In company, Tolstoy was however a keen sportsman, and in December 1858 nearly lost his life while out bear-shooting. He has told the story, with some embellishments, in one of the tales for children contained in the volume. Twenty-three Tales.[40] The real facts were these:

Tolstoy and his brother Nicholas had made the acquaintance of S. S. Gromeka, a well-known publicist who shared their fondness for hunting—a sport very different in Russia from what it is in England, as readers of Tolstoy's descriptions well know.

Gromeka having heard that a she-bear with two young ones had her lair in the forest near the railway at Volotchók, half-way between Petersburg and Moscow, arranged matters with the peasants of that locality, and invited the Tolstoys and other guests to a hunt.
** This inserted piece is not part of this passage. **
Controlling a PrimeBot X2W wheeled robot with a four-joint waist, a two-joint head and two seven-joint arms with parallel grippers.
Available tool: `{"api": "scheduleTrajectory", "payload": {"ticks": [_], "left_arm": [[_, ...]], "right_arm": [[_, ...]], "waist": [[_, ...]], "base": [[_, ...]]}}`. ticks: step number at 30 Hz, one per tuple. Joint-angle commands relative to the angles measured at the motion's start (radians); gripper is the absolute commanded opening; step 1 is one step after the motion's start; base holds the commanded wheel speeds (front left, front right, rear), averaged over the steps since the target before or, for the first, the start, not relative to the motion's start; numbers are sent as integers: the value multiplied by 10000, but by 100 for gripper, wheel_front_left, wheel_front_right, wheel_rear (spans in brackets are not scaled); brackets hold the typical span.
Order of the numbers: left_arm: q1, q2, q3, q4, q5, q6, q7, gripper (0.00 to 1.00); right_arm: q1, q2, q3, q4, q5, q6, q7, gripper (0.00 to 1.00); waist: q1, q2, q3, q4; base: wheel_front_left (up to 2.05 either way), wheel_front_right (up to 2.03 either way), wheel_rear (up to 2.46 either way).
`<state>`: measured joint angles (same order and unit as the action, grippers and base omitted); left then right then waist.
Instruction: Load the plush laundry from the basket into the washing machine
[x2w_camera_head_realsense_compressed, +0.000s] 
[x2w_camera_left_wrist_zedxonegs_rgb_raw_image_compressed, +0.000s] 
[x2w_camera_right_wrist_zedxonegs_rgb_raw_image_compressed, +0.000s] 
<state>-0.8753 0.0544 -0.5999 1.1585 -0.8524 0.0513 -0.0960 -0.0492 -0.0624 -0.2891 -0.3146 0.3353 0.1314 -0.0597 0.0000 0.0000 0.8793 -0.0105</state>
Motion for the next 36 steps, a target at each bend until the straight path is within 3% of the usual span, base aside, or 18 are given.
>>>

The invitation was accepted, and on 21st December Leo Tolstoy shot a bear. On 22nd the members of the party, each armed with two guns, were placed at the ends of cuttings running through the forest in which the big she-bear had been surrounded. These paths or cuttings divided the wood like the lines of a chess-board. Peasants employed as beaters were stationed to prevent the animal escaping except by approaching one or other of the sportsmen. Ostáshkof, a famous professional huntsman, supervised the proceedings. The guests were advised to stamp down the snow around them, so as to give themselves room to move freely; but Tolstoy (with his usual objection to routine methods) argued that as they were out to shoot the bear and not to box with her, it was useless to tread down the snow. He therefore stood with his two-barrelled gun in his hand, surrounded by snow almost up to his waist.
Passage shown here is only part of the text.